Talvez uma mudança de obrigatório para facultativo, no Brasil, acenderiam debates sobre o voto e sua alta importância para melhorar e alavancar a qualidade do pleito.

terça-feira, 8 de agosto de 2017

Atualizado em 7 de agosto de 2017 09:45

"O eleitor que não se preocupa suficientemente com as eleições para ir dar o seu voto, é exatamente a pessoa que, se puder votar sem esse pequeno sacrifício, dar seu voto à primeira pessoa que pedir, ou o dar segundo os mais insignificantes ou os mais frívolos motivos." Stuart Mill

Teremos que analisar se a votação, que é o procedimento que tem lugar numa eleição para o povo escolher os seus representantes, deverá continuar a ser obrigatória ou alterada para voluntária.

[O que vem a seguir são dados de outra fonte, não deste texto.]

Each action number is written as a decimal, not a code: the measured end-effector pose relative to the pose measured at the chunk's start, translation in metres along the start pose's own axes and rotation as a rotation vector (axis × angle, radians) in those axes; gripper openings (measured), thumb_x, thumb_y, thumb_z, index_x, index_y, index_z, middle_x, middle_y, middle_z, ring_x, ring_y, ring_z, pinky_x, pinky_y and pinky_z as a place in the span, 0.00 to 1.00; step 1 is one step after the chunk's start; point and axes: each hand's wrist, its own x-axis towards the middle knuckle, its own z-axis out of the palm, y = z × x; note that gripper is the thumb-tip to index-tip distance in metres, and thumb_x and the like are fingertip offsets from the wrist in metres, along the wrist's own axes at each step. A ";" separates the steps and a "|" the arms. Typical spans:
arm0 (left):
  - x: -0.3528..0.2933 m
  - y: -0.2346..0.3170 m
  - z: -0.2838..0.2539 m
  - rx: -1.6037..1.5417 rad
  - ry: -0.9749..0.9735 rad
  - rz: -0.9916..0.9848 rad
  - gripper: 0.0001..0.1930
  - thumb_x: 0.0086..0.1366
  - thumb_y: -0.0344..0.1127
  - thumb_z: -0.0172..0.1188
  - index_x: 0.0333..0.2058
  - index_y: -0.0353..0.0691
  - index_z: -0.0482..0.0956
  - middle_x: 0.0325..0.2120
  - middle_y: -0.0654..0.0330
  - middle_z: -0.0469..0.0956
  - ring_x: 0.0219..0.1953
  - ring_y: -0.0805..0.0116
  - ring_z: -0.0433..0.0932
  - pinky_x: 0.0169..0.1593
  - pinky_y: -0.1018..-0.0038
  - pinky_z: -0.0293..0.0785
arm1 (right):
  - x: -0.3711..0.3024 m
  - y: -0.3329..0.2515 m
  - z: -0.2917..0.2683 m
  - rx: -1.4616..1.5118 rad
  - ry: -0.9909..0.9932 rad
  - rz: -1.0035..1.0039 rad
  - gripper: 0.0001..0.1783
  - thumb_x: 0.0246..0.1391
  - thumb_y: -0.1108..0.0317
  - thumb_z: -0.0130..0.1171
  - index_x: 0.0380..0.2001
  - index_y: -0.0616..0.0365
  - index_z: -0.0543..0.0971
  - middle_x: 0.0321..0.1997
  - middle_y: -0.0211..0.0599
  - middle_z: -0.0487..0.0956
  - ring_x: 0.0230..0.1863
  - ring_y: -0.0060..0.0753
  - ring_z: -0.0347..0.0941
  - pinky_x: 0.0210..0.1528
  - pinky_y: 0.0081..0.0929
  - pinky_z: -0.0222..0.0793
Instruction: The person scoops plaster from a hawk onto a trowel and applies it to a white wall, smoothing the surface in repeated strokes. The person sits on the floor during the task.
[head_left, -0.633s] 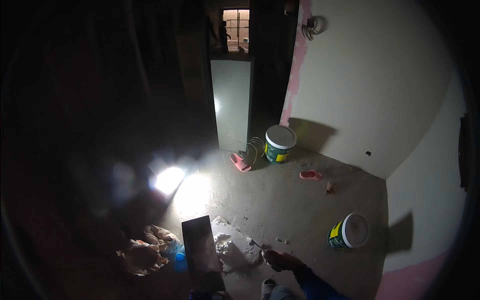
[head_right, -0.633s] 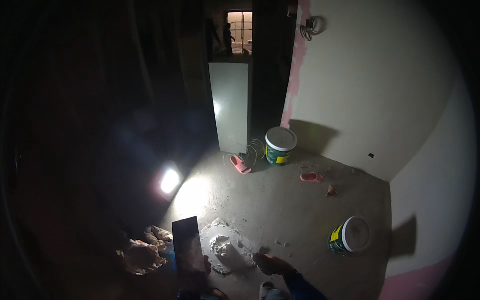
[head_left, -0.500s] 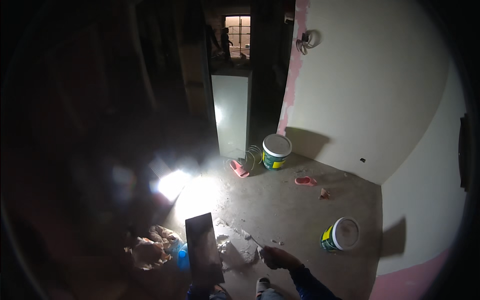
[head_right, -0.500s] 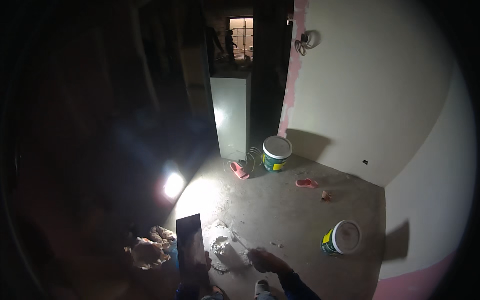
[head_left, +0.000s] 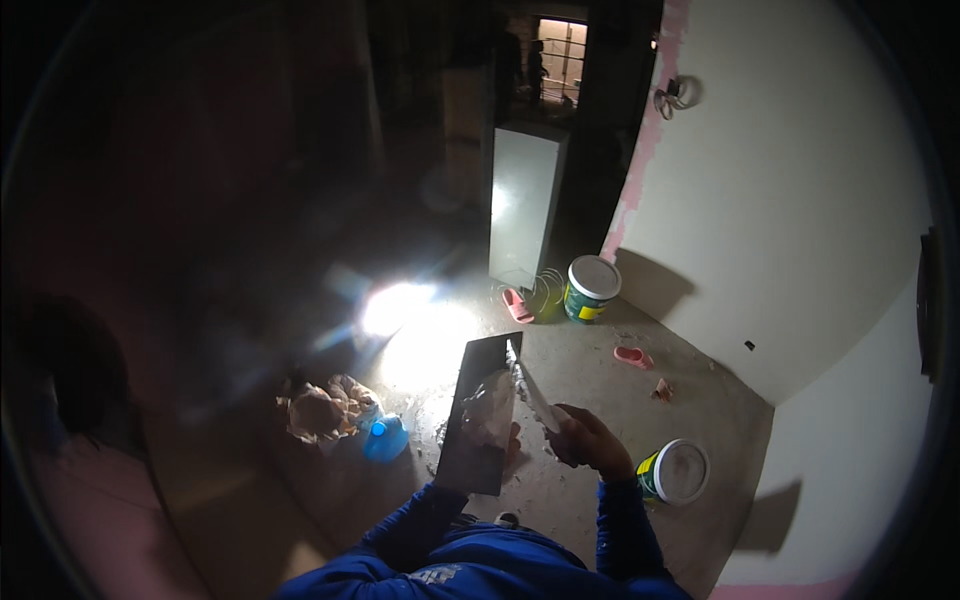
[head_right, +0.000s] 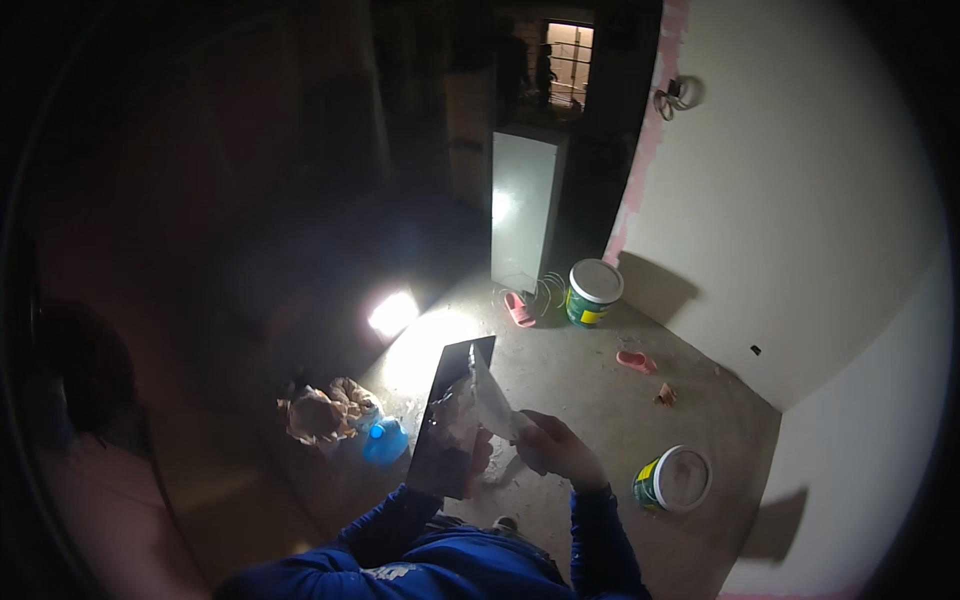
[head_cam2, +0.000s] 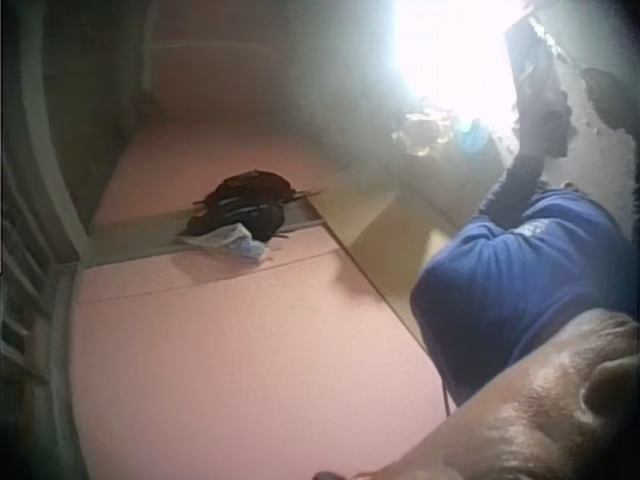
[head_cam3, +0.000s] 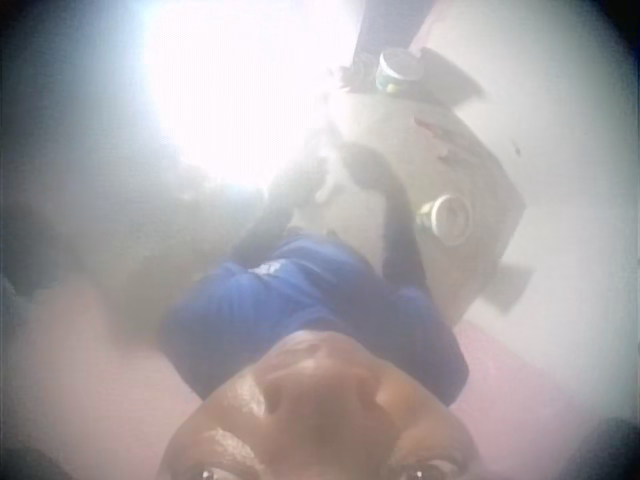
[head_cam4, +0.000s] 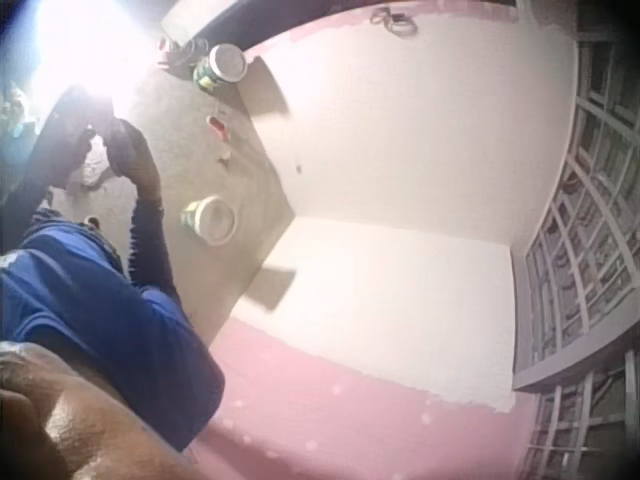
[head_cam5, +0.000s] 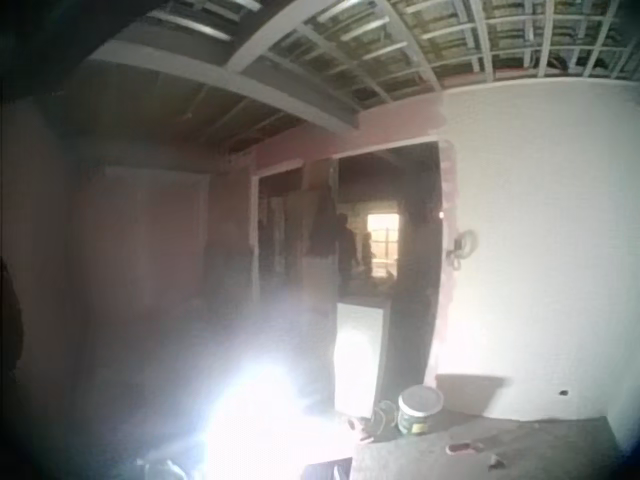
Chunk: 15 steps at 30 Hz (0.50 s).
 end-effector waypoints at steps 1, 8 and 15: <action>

O processo eleitoral mais antigo onde o voto não é obrigatório e ainda em ininterrupta atividade, é o conclave realizado pela Igreja Católica para eleição dos Papas, um ritual praticamente inalterado há oito séculos, desde que o Papa Gregório X o criou em 1274 e instituiu a base dos atuais conclaves.

O mais antigo exemplo de voto obrigatório foi, na Grécia antiga, a determinação de Solon que, "com o fito de prevenir os perigos da inação e indiferença, punia os cidadãos que em tempos de agitação não se declarassem abertamente por alguns partidos".1

Com a obrigatoriedade, deseja-se evitar o abstencionismo, que se considerava prejudicial à comunidade jurídica.2

O voto obrigatório foi e ainda é utilizado por regimes dos mais distintos matizes, democráticos ou autoritários, desenvolvidos ou não e pelos mais variados motivos - doutrinários, políticos ou mesmo pela inércia de princípios consagrados a longo tempo. Entre os países que o adotam ou já o adotaram em alguma ocasião estão, dentre outros, os seguintes: a) Na Europa: Áustria, Bélgica, Bulgária, Dinamarca, Espanha, Grécia, Holanda, Hungria, Itália, Liechtenstein, Luxemburgo, Suíça e República Tcheca; b) Nas Américas: Argentina, Brasil, Chile, Costa Rica, Equador, El Salvador, Guatemala, México, Panamá, Paraguai, Peru, República Dominicana e Venezuela; c) África: Congo, Egito, Gabão, Republica Árabe Unida e Zaire; d) Na Ásia: República Democrática da Coréia e Singapura; e) Oceania: Austrália.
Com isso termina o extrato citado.